I have written before about the dangers of privileging aesthetic criteria in cultural policy making. The people that would disagree with me would be artists and arts critics. In the past week or so we have had two excellent illustrations of why these people need keeping at arm's length from cultural policy making.
Firstly, the Arts Council took a hit because its funding forms ask questions about a potential recipients' representativeness - in particular, board members' sexual orientation. Yes, it's a bit overkill, but my understanding is that this is part of the equalities monitoring process, and not part of the hated target culture that so exercises our creative colleagues. That didn't stop the Telegraph peddling the view that money would be allocated on the basis of whether you are gay or not, and it didn't stop no less personages than Sir Ian McKellen and Michael Frayn bemoaning this seeming bureaucratic irritant.
That many organisations - public and private - use equality monitoring forms to see just who applies for jobs or, in this case, grants, is obviously irrelevant.
The second example saw Margaret Hodge complain about the small number of women in senior arts positions. Laura Cunningham shot back in the Observer with some examples of women at the top of the arts world doing great things, but she didn't let the facts get in the way of a good story.

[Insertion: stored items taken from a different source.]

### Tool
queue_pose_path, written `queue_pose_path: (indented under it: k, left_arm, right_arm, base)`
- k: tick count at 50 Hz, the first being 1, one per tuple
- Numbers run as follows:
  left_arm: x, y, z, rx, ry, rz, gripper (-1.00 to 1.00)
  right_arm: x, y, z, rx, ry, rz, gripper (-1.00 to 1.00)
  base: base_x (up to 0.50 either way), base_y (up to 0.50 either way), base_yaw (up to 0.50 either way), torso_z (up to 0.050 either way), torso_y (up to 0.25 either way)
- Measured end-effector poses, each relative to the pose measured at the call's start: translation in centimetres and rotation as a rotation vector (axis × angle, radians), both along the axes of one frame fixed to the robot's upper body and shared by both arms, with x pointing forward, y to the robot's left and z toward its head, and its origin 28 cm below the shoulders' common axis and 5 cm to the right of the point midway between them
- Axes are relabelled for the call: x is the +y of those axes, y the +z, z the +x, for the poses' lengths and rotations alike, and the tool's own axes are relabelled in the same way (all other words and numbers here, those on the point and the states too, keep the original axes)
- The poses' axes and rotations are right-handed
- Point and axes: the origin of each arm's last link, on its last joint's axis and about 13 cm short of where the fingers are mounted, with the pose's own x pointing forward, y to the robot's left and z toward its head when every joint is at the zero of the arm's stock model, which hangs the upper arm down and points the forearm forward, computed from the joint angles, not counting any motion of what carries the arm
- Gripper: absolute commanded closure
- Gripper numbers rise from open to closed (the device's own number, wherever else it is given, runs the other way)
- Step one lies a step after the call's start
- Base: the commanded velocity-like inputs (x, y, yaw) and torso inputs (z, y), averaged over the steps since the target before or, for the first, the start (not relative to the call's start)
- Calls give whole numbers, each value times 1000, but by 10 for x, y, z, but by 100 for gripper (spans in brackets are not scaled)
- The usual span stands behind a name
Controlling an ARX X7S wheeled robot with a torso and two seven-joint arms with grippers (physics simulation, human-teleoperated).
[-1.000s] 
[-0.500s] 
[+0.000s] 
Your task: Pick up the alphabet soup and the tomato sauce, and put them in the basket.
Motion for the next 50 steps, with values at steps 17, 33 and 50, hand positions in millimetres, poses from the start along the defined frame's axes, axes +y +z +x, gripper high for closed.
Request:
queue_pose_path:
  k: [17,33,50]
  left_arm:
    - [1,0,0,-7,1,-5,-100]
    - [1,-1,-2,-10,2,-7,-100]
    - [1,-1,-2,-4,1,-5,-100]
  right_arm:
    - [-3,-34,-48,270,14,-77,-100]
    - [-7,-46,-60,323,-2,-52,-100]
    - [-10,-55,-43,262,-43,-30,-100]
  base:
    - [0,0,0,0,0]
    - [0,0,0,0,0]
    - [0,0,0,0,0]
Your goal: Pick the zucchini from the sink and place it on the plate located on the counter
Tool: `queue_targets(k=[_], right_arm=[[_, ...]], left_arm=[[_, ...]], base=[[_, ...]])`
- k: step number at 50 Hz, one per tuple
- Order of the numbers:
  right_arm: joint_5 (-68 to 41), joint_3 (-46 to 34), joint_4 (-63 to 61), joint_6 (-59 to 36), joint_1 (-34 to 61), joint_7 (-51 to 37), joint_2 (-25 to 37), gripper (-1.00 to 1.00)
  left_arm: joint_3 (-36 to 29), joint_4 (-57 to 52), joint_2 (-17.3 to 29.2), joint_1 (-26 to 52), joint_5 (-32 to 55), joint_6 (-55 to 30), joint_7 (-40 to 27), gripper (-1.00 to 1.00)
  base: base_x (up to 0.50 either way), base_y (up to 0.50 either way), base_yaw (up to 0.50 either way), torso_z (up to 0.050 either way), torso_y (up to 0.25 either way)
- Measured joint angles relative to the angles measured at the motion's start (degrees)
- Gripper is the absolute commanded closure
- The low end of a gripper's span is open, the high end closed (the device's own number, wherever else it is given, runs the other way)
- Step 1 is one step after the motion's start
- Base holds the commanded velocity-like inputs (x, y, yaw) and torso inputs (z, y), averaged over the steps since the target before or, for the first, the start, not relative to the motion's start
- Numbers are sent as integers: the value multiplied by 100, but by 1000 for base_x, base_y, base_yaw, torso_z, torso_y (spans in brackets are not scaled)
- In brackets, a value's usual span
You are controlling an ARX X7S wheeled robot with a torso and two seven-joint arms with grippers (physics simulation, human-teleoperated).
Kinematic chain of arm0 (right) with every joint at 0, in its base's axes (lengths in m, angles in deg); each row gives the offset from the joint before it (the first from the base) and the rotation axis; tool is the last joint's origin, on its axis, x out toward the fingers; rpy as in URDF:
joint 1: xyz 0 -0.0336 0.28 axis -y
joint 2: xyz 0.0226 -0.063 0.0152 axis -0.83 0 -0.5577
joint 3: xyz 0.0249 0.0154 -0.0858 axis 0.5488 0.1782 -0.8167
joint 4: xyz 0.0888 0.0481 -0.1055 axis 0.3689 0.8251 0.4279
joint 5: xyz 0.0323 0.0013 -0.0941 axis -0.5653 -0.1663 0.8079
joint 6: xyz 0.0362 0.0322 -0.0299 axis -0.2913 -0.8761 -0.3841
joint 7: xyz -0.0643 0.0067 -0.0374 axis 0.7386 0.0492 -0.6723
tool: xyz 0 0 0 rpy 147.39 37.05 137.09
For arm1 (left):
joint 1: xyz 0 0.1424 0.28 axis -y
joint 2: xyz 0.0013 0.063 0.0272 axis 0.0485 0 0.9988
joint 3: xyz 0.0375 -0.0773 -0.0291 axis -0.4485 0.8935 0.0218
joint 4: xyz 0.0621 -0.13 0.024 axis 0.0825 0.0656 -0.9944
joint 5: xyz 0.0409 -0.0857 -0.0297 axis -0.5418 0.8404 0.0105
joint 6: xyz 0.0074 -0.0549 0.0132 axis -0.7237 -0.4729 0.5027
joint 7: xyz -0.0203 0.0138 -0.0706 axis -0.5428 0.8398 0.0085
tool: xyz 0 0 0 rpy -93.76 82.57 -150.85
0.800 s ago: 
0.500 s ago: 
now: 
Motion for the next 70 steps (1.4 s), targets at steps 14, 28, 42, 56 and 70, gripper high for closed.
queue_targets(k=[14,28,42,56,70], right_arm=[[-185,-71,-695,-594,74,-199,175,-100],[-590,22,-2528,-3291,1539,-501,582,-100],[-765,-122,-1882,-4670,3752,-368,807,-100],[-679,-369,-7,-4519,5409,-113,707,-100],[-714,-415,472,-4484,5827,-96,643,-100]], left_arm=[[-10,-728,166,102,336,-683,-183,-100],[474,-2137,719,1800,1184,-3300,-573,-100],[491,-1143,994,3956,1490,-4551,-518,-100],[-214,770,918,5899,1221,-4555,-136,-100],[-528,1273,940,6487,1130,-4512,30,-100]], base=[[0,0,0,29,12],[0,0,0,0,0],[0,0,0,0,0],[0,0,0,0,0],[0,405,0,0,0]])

Hodge wrote to The Observer this Sunday pointing out that only 33% of arts board members are women.
Cummings' anecdotes, like the opinions of McKellen and Frayn (and many of the reactions to the McMaster report earlier this year) prove a golden rule of cultural policy - the luvvies and the critics don't actually know very much about the way things really are.
So we should be very careful indeed if we are thinking about giving them a privileged position in cultural policy making.